TASK INSTRUCTIONS: Print the entries in full, word for word, but not the pictures.

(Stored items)
<<<<

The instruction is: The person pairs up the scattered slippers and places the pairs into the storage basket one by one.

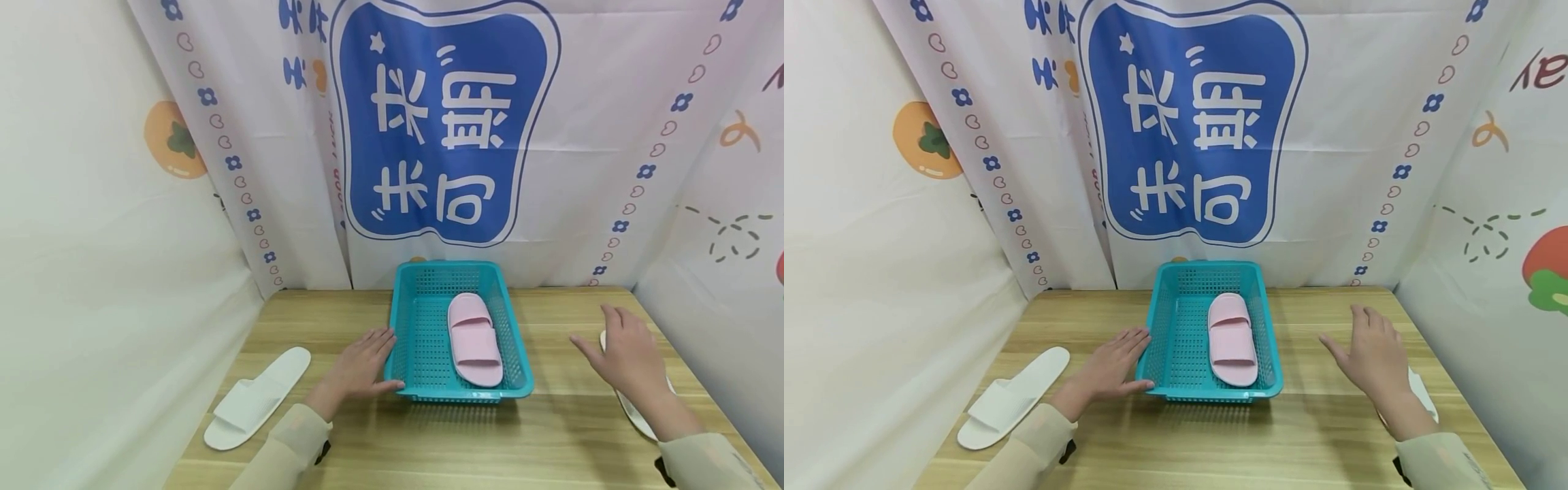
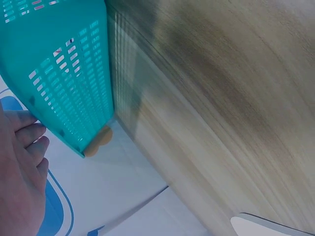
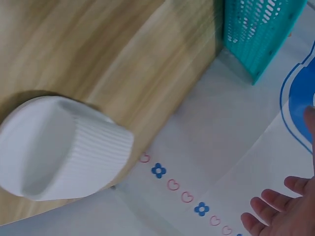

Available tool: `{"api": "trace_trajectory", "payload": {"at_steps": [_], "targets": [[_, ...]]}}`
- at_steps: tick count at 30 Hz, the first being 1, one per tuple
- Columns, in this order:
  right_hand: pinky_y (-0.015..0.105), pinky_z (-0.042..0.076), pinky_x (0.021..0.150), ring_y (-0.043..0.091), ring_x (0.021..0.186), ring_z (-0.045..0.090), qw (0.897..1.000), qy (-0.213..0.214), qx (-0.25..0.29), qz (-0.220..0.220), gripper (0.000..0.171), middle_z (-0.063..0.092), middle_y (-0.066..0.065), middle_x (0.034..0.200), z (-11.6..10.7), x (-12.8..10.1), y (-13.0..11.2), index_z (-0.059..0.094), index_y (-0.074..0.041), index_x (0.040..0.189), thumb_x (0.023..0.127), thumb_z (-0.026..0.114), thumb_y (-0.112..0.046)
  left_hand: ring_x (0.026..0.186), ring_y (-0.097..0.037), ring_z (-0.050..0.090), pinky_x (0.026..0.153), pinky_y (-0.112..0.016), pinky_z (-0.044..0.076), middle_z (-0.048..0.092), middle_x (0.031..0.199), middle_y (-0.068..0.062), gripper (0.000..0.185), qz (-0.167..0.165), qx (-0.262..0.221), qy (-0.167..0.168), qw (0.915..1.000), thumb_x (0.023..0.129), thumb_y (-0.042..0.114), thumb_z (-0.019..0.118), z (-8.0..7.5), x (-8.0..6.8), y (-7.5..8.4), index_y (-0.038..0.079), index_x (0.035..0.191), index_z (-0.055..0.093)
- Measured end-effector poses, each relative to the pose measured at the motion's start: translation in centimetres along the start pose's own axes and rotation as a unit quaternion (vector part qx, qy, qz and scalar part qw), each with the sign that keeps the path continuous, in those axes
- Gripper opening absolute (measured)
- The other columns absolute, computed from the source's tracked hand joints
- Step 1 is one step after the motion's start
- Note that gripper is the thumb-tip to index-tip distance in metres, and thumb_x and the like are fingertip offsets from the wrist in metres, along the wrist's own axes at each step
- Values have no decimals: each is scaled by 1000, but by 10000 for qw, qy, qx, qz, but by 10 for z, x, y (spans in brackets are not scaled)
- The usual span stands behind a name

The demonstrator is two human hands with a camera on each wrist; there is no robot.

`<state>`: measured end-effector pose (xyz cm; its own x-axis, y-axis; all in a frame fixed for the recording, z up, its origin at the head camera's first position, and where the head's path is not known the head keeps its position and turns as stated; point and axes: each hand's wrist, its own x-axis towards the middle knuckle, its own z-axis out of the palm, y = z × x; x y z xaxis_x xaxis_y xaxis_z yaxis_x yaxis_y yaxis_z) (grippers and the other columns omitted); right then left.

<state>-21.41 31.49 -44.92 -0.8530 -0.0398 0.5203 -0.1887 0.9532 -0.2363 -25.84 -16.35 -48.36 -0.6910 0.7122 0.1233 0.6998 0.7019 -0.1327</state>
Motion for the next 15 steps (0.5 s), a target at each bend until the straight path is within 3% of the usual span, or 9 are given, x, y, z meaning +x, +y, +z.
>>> {"api": "trace_trajectory", "payload": {"at_steps": [5, 11, 15], "targets": [[70, 38, 82, 59, 103, 45, 10000, 16, -91, -15, 84, 46, 41, 119, 3, -11, 16, 43, 17, 129, 81, 74, -45, 141, -31, 29, 116, -41, 20, 33, 153, -18, 92, 119, -61, 199, 9997, 93, 71, 30, 0, -2, -1, -3, 147, 36], [73, 35, 77, 60, 102, 44, 9995, -122, -144, 242, 85, 46, 39, 119, 6, -22, 29, 43, 14, 130, 82, 73, -49, 138, -34, 34, 114, -43, 25, 39, 149, -20, 93, 311, -126, 683, 9971, 93, 72, 25, -2, -7, -5, -5, 144, 40], [73, 34, 78, 59, 104, 43, 9993, -206, -74, 296, 83, 46, 39, 118, 9, -29, 36, 43, 15, 129, 83, 72, -47, 135, -33, 39, 112, -44, 29, 43, 146, -19, 89, 357, -91, 1065, 9936, 92, 69, 38, 0, -13, -10, -4, 142, 44]]}}
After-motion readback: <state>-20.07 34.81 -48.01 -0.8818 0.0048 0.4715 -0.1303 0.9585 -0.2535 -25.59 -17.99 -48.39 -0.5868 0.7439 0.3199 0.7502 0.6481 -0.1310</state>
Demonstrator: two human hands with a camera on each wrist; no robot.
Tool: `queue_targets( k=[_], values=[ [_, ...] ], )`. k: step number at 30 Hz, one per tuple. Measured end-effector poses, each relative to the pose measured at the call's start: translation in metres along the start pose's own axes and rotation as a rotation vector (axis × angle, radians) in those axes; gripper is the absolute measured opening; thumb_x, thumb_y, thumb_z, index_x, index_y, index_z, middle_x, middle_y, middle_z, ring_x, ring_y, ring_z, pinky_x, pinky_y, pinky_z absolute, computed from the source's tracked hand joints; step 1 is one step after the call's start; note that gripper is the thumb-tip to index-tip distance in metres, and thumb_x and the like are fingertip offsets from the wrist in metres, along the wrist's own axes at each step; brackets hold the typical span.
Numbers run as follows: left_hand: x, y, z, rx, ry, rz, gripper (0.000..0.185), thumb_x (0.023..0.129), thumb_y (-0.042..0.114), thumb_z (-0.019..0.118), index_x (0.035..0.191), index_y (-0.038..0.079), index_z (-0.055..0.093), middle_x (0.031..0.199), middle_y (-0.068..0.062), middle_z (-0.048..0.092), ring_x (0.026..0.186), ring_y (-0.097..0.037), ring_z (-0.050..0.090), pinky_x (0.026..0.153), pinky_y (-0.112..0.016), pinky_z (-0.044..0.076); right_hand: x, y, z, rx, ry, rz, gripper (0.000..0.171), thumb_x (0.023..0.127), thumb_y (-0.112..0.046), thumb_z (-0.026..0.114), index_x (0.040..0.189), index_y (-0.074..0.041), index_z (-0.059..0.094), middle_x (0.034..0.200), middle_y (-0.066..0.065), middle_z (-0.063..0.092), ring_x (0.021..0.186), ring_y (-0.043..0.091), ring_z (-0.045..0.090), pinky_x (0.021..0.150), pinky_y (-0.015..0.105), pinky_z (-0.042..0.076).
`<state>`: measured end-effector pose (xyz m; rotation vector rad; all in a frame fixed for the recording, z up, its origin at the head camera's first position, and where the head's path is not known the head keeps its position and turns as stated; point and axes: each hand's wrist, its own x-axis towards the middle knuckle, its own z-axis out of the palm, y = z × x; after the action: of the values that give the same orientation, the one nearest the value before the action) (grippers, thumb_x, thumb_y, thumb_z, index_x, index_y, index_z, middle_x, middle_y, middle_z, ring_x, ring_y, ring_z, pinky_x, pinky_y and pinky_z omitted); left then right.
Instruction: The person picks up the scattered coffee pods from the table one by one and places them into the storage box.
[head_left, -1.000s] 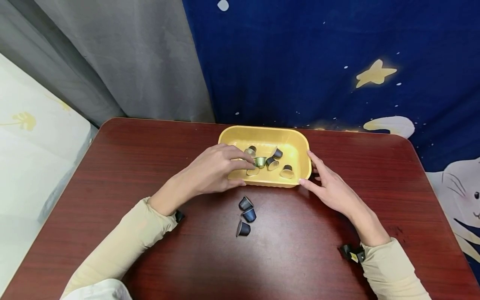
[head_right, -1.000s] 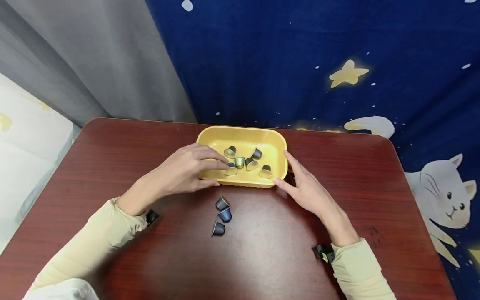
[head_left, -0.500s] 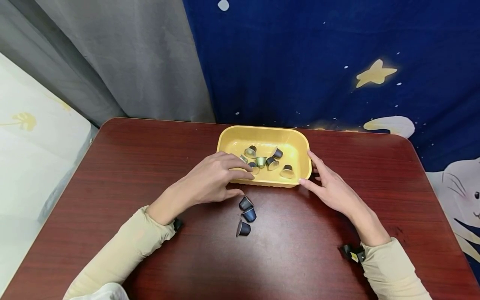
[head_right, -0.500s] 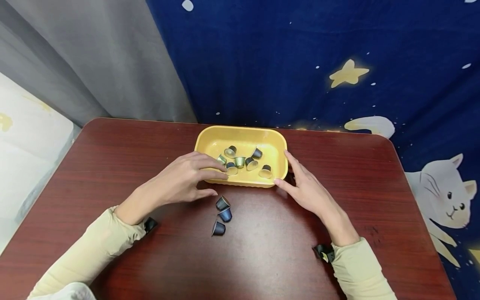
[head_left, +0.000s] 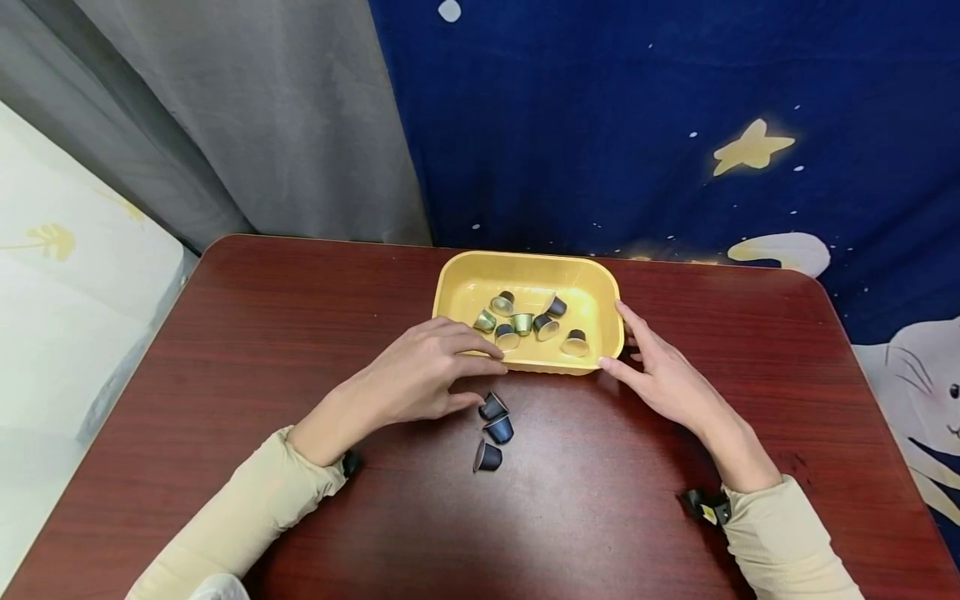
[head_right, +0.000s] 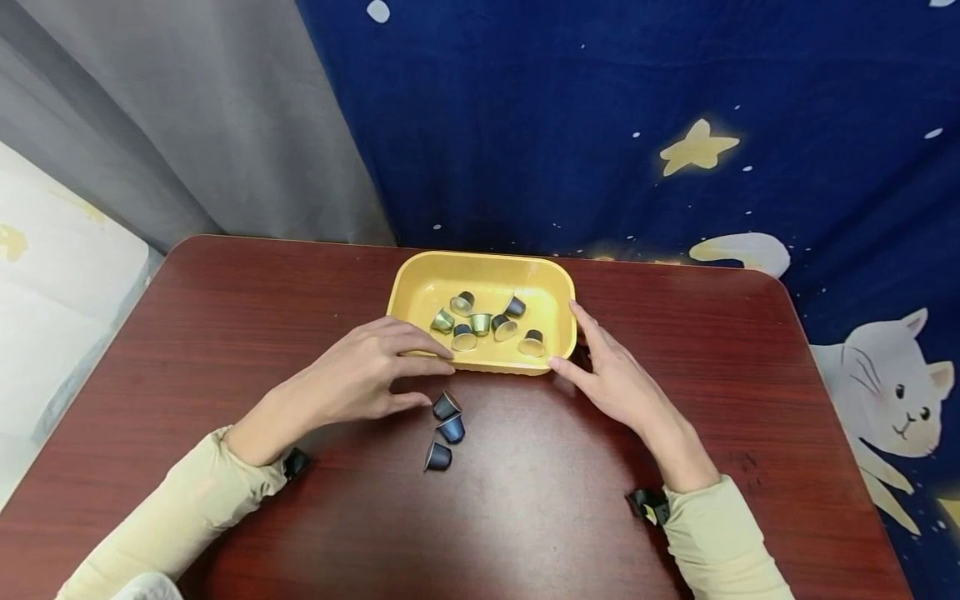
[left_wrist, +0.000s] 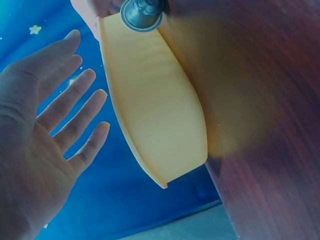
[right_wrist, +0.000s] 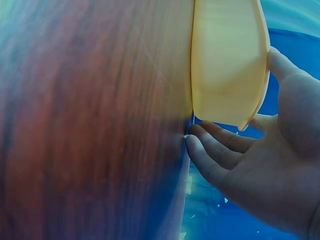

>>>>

FINISHED EXERCISE:
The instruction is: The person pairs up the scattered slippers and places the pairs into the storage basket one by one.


Available tool: `{"api": "trace_trajectory", "payload": {"at_steps": [_], "targets": [[_, ...]]}}`
- at_steps: tick count at 30 Hz, the first being 1, one per tuple
- Columns, in this order:
  right_hand: pinky_y (-0.015..0.105), pinky_z (-0.042..0.076), pinky_x (0.021..0.150), ring_y (-0.043..0.091), ring_x (0.021..0.186), ring_z (-0.045..0.090), qw (0.897..1.000), qy (-0.213..0.214), qx (-0.25..0.29), qz (-0.220..0.220), gripper (0.000..0.171), middle_z (-0.063..0.092), middle_y (-0.066..0.065), middle_x (0.034..0.200), z (-11.6..10.7), x (-12.8..10.1), y (-13.0..11.2), index_z (-0.059..0.094), index_y (-0.074..0.041), index_x (0.040..0.189), thumb_x (0.023..0.127), thumb_z (-0.026..0.114), thumb_y (-0.112..0.046)
  left_hand: ring_x (0.026..0.186), ring_y (-0.097..0.037), ring_z (-0.050..0.090), pinky_x (0.026..0.153), pinky_y (-0.112..0.016), pinky_z (-0.044..0.076), middle_z (-0.048..0.092), middle_x (0.031..0.199), middle_y (-0.068..0.062), gripper (0.000..0.185), qz (-0.167..0.165), qx (-0.262..0.221), qy (-0.167..0.168), qw (0.915..1.000), thumb_x (0.023..0.129), thumb_y (-0.042..0.114), thumb_z (-0.019..0.118), z (-8.0..7.5), x (-8.0..6.8), y (-7.5..8.4), index_y (-0.038..0.079), index_x (0.035..0.191), index_z (-0.055..0.093)
- Measured end-effector poses, each relative to the pose measured at the motion's start: translation in centimetres along the start pose's own axes and rotation as a unit quaternion (vector part qx, qy, qz and scalar part qw), each with the sign that keeps the path continuous, in those axes
- Gripper opening absolute (measured)
- The other columns absolute, computed from the source's tracked hand joints
- Step 1 is one step after the motion's start
- Note that gripper is the thumb-tip to index-tip distance in metres, and thumb_x and the like are fingertip offsets from the wrist in metres, along the wrist's own axes at each step
- Values have no decimals: each is scaled by 1000, but by 10000 for qw, qy, qx, qz, but by 10 for z, x, y (spans in brackets are not scaled)
- The usual span stands behind a name

The demonstrator is two human hands with a camera on each wrist; there is no robot.

`<state>`: measured end-effector pose (xyz cm; its own x-axis, y-axis; all in a frame fixed for the recording, z up, its origin at the head camera's first position, and where the head's path is not known the head keeps its position and turns as stated; point and axes: each hand's wrist, its own x-axis towards the middle knuckle, its own z-axis out of the palm, y = z × x; x y z xaxis_x xaxis_y xaxis_z yaxis_x yaxis_y yaxis_z) (grippers and the other columns omitted); right then left.

<state>-21.41 31.49 -44.92 -0.8530 -0.0398 0.5203 -0.1887 0.9532 -0.2363 -25.84 -16.35 -48.36 -0.6910 0.7122 0.1233 0.6998 0.7019 -0.1327</state>
Motion for the next 15 steps (0.5 s), a target at each bend until the straight path is within 3% of the usual span, or 9 are given, x, y, z meaning +x, +y, +z.
>>> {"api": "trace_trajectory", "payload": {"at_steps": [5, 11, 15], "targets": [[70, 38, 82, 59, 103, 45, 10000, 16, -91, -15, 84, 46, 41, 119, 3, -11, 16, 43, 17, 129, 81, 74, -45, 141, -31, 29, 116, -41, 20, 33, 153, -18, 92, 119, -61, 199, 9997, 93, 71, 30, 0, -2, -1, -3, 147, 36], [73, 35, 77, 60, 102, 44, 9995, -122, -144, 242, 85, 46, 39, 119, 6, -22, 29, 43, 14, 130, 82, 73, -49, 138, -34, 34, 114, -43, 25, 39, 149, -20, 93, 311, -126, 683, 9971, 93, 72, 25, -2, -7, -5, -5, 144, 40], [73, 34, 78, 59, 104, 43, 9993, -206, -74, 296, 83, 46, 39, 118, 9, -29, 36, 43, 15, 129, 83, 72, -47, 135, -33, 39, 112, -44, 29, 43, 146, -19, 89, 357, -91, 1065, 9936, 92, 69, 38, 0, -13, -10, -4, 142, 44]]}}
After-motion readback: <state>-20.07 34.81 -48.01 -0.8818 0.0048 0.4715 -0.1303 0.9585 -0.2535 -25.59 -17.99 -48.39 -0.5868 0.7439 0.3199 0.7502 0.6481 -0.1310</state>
Demonstrator: two human hands with a camera on each wrist; no robot.
Tool: `queue_targets( k=[_], values=[ [_, ...] ], )`. k: step number at 30 Hz, one per tuple. Measured end-effector poses, each relative to the pose measured at the call's start: translation in metres along the start pose's own axes and rotation as a rotation vector (axis × angle, radians) in those axes; gripper is the absolute measured opening; thumb_x, thumb_y, thumb_z, index_x, index_y, index_z, middle_x, middle_y, middle_z, ring_x, ring_y, ring_z, pinky_x, pinky_y, pinky_z absolute, computed from the source's tracked hand joints; step 1 is one step after the call's start; note that gripper is the thumb-tip to index-tip distance in metres, and thumb_x and the like are fingertip offsets from the wrist in metres, along the wrist's own axes at each step; brackets hold the typical span.
Numbers run as follows: left_hand: x, y, z, rx, ry, rz, gripper (0.000..0.185), thumb_x (0.023..0.129), thumb_y (-0.042..0.114), thumb_z (-0.019..0.118), index_x (0.035..0.191), index_y (-0.038..0.079), index_z (-0.055..0.093), middle_x (0.031..0.199), middle_y (-0.068..0.062), middle_z (-0.048..0.092), ring_x (0.026..0.186), ring_y (-0.097..0.037), ring_z (-0.050..0.090), pinky_x (0.026..0.153), pinky_y (-0.112..0.016), pinky_z (-0.044..0.076); right_hand: x, y, z, rx, ry, rz, gripper (0.000..0.171), thumb_x (0.023..0.127), thumb_y (-0.112..0.046), thumb_z (-0.026..0.114), index_x (0.040..0.189), index_y (-0.074..0.041), index_z (-0.059..0.094), middle_x (0.034..0.200), middle_y (-0.066..0.065), middle_z (-0.063..0.092), ring_x (0.021..0.186), ring_y (-0.043..0.091), ring_z (-0.045..0.090), pinky_x (0.021..0.150), pinky_y (-0.015..0.105), pinky_z (-0.042..0.076).
`<state>`: measured end-effector pose (xyz m; rotation vector rad; all in a frame fixed for the recording, z up, its origin at the head camera's first position, and where the head's path is not known the head keeps its position and turns as stated; point and axes: each hand's wrist, its own x-axis towards the middle knuckle, its own z-axis out of the palm, y = z × x; after the action: of the values that give the same orientation, the one nearest the value before the action) (grippers, thumb_x, thumb_y, thumb_z, index_x, index_y, index_z, middle_x, middle_y, middle_z, ring_x, ring_y, ring_z, pinky_x, pinky_y and pinky_z omitted); left then right.
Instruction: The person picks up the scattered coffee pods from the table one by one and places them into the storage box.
[head_left, -1.000s] 
[head_right, -1.000s] 
[head_left, -0.500s] 
[head_right, -0.500s] 
[head_left, +0.000s] 
[head_right, +0.000s] 
[left_wrist, +0.000s] 
[right_wrist, +0.000s] 

This exercise has now been completed.